| Directions |
At the line with "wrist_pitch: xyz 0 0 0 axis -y", start transcribing; stop after the last line of the data below. Keep it exact and leave pictures out.

[Items from a data source]

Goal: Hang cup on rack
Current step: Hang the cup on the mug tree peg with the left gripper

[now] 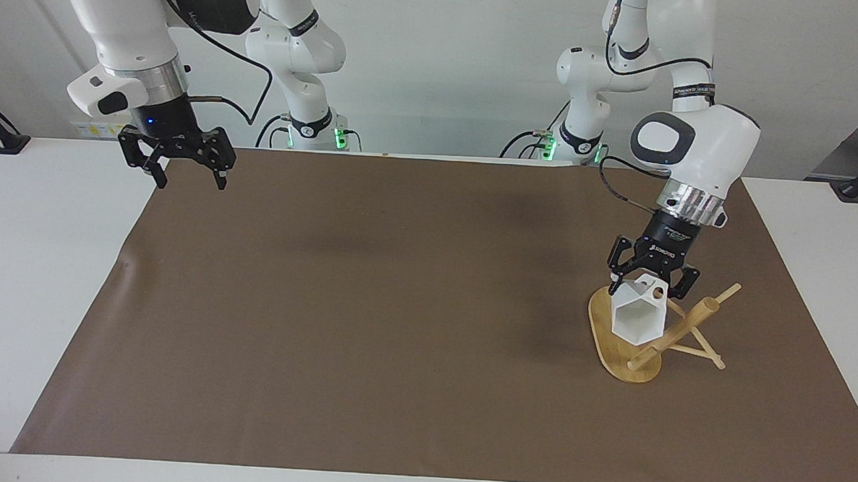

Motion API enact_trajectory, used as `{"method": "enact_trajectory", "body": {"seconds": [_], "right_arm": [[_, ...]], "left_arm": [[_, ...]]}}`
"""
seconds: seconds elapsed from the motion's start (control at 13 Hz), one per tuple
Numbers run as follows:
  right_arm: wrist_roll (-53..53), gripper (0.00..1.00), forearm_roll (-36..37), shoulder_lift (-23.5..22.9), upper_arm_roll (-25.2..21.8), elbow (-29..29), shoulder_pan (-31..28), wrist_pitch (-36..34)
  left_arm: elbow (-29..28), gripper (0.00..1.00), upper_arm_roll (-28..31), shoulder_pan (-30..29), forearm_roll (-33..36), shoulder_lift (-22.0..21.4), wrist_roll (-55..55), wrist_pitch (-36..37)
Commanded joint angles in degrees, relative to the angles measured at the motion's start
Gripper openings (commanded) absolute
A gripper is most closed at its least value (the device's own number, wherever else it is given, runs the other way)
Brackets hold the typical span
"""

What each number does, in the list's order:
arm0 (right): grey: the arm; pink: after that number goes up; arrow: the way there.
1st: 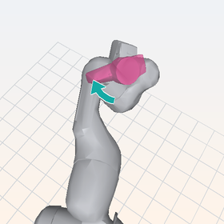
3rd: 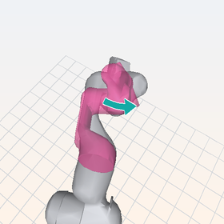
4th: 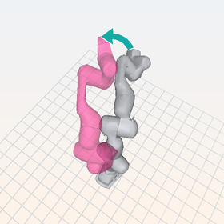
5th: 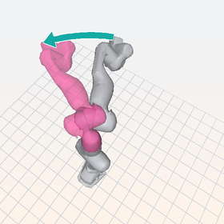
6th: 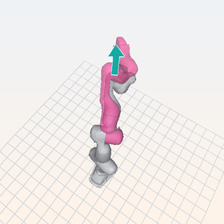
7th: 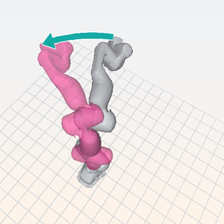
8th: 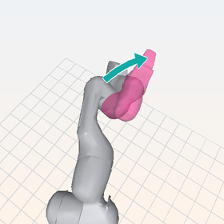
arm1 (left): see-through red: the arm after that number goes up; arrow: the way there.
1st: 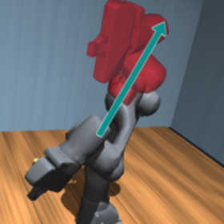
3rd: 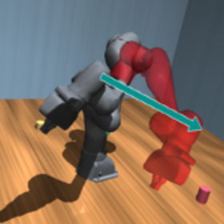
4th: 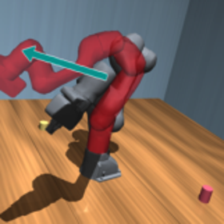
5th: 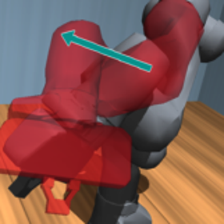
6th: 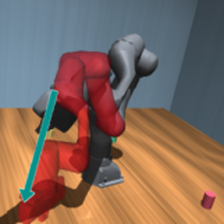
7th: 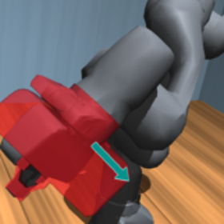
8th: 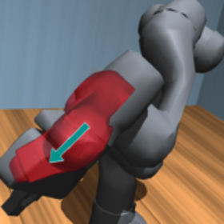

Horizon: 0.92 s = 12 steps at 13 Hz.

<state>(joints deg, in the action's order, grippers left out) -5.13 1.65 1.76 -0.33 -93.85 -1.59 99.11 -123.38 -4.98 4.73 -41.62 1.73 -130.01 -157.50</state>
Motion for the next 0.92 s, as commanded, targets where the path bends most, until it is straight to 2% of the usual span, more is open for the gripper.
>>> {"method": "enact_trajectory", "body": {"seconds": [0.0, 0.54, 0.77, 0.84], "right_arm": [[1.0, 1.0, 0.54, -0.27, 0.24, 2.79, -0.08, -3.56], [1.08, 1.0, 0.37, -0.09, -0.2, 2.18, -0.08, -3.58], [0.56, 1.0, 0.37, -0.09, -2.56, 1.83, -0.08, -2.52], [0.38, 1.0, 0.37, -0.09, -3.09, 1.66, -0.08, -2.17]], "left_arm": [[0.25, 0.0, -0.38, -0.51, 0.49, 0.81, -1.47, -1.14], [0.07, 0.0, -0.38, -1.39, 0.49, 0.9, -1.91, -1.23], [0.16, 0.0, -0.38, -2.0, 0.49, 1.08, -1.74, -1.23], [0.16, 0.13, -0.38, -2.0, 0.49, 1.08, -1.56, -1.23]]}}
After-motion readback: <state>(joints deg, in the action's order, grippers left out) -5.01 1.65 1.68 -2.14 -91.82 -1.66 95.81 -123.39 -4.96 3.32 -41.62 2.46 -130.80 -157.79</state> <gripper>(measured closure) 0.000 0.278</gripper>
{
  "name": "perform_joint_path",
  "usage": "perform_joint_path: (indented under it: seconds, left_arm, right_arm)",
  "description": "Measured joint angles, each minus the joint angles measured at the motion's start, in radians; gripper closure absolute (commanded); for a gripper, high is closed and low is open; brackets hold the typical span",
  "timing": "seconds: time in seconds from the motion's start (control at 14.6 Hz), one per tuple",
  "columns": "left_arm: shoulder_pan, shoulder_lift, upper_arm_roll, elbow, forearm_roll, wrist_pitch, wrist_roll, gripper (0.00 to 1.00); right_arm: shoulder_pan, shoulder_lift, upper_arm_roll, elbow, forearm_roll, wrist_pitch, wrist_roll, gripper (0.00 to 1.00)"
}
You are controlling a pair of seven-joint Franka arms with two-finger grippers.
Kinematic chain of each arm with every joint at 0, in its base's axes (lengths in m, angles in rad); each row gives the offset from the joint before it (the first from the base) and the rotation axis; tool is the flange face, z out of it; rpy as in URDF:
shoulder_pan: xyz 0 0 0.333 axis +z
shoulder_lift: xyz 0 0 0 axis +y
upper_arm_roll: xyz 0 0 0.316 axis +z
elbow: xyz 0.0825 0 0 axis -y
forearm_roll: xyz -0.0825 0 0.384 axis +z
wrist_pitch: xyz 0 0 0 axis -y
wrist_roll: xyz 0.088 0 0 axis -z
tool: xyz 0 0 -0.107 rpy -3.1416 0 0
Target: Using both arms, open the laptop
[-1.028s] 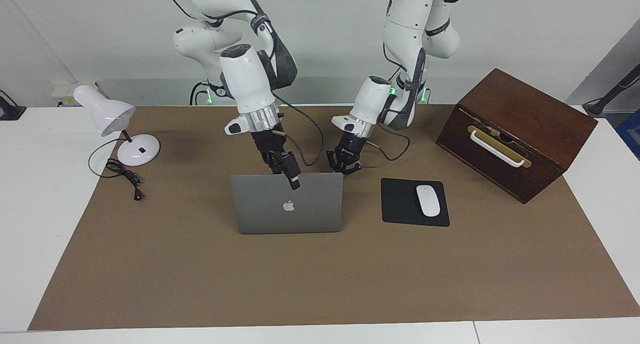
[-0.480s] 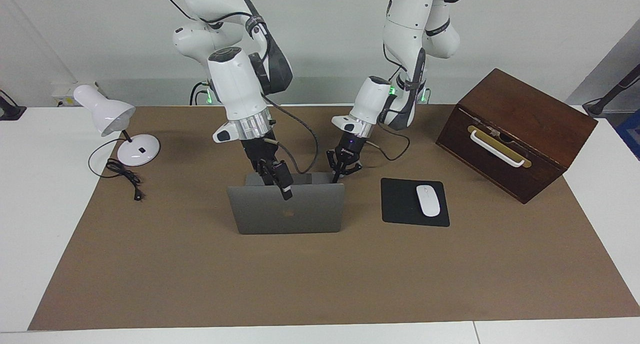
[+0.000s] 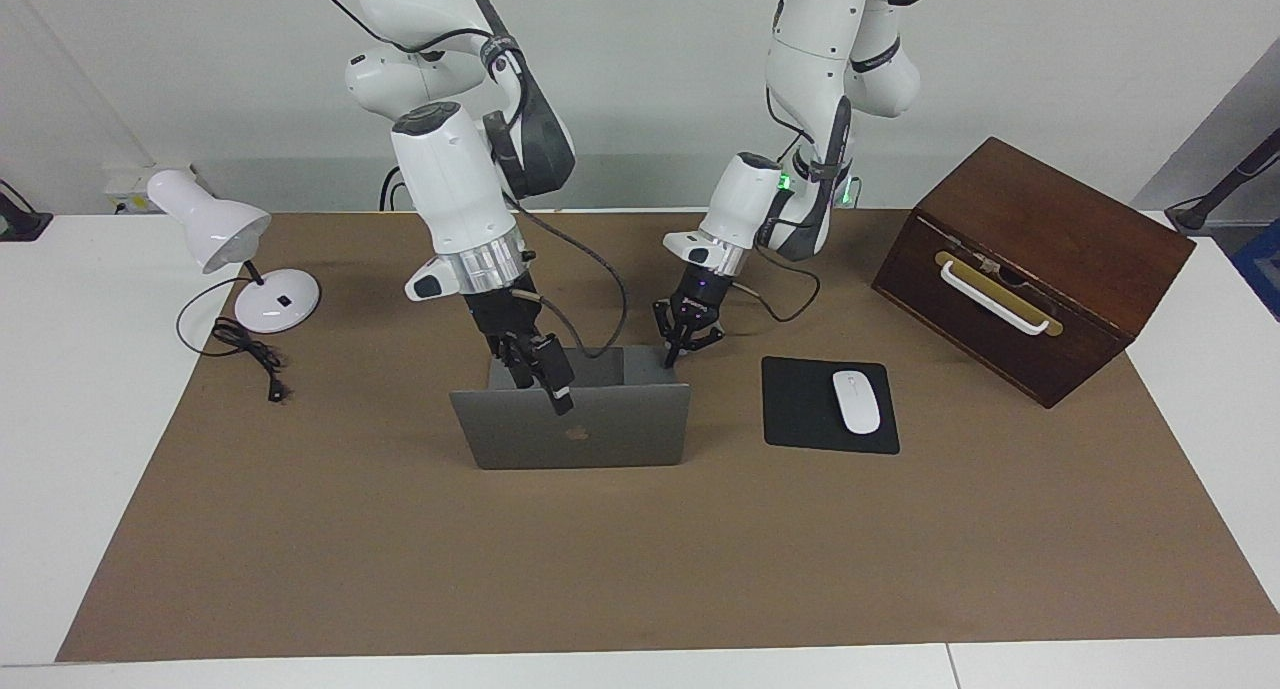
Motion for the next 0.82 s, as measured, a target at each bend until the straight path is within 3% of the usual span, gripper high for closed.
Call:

| Solved exercise |
wrist_pitch: xyz 0 0 0 axis -y
wrist_roll: xyz 0.088 0 0 axis -z
tool: xyz 0 0 -0.107 rpy -3.1416 0 0
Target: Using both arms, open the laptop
[-1.028s] 
[-0.480s] 
[+0.000s] 
Motion for the next 0.82 s, as measured, a target at each bend until the straight path is within 3% of the usual span, gripper high for closed.
Call:

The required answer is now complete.